* What you are asked to do *
Each line from the one containing "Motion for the" through the end of the data must be retyped exactly, and no other line.

*** Opening of Data block ***

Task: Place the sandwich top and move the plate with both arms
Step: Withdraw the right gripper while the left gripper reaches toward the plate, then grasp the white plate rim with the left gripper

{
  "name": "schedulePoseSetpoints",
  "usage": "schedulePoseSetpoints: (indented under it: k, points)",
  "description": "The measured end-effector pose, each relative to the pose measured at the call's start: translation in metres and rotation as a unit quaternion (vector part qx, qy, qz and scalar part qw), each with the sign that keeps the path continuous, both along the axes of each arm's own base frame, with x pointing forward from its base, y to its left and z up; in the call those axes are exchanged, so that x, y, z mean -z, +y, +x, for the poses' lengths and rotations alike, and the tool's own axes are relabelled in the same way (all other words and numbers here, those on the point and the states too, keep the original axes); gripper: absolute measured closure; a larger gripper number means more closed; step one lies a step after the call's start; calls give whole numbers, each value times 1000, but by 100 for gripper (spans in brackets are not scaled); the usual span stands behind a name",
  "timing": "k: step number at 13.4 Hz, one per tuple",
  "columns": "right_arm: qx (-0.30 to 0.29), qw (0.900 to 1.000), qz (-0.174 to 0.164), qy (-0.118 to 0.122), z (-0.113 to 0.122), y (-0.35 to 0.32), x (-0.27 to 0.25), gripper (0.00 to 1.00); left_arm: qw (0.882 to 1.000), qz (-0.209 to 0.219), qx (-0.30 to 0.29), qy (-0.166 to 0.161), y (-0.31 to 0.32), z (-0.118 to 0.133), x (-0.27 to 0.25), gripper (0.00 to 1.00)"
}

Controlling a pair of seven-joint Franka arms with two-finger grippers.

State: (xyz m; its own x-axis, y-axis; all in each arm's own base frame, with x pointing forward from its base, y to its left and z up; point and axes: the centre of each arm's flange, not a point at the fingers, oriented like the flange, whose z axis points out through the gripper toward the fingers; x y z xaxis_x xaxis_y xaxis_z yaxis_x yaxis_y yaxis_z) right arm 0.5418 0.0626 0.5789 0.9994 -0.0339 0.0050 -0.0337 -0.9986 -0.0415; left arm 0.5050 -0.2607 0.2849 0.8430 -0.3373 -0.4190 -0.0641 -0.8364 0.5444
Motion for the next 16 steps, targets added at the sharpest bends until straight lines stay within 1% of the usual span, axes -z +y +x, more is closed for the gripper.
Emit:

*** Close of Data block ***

* Output of the exercise *
Motion for the next 16 steps, targets added at the sharpest bends until straight lines stay within 1% of the usual span, axes -z +y +x, more is closed for the gripper.
Emit:

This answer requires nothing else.